Each line of the material below is to be checked for "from"; the number of matching lines is the only output expected.

- Opening Delimiter -

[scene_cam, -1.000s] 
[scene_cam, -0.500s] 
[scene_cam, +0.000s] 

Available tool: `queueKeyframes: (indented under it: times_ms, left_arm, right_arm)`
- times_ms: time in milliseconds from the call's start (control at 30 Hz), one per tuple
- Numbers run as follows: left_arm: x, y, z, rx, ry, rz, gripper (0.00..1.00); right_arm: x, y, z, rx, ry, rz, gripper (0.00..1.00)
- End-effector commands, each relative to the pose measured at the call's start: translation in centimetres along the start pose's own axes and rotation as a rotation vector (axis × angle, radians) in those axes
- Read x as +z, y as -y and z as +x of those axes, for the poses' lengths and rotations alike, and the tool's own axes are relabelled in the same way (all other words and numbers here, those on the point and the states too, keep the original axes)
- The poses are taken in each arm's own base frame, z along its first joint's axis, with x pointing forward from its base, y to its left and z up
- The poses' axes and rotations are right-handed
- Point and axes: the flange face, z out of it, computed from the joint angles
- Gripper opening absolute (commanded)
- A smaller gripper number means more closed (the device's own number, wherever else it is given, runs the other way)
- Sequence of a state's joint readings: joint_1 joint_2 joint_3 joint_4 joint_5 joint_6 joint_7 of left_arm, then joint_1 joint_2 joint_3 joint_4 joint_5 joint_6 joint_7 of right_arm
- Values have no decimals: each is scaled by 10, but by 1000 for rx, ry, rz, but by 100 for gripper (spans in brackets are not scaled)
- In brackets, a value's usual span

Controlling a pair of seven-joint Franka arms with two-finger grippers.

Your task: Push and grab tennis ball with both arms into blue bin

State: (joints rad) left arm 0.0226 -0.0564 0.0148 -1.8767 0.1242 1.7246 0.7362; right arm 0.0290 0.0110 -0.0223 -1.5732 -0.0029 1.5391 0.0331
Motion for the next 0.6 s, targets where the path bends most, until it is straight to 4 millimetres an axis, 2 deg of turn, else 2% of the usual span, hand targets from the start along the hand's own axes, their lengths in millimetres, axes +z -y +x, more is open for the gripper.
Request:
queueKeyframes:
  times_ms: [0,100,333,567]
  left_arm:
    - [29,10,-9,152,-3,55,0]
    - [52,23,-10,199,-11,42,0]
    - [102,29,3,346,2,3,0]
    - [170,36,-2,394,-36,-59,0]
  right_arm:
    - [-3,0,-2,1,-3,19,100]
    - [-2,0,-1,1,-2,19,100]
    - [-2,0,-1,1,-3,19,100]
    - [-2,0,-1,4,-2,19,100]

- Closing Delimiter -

> **Output**
4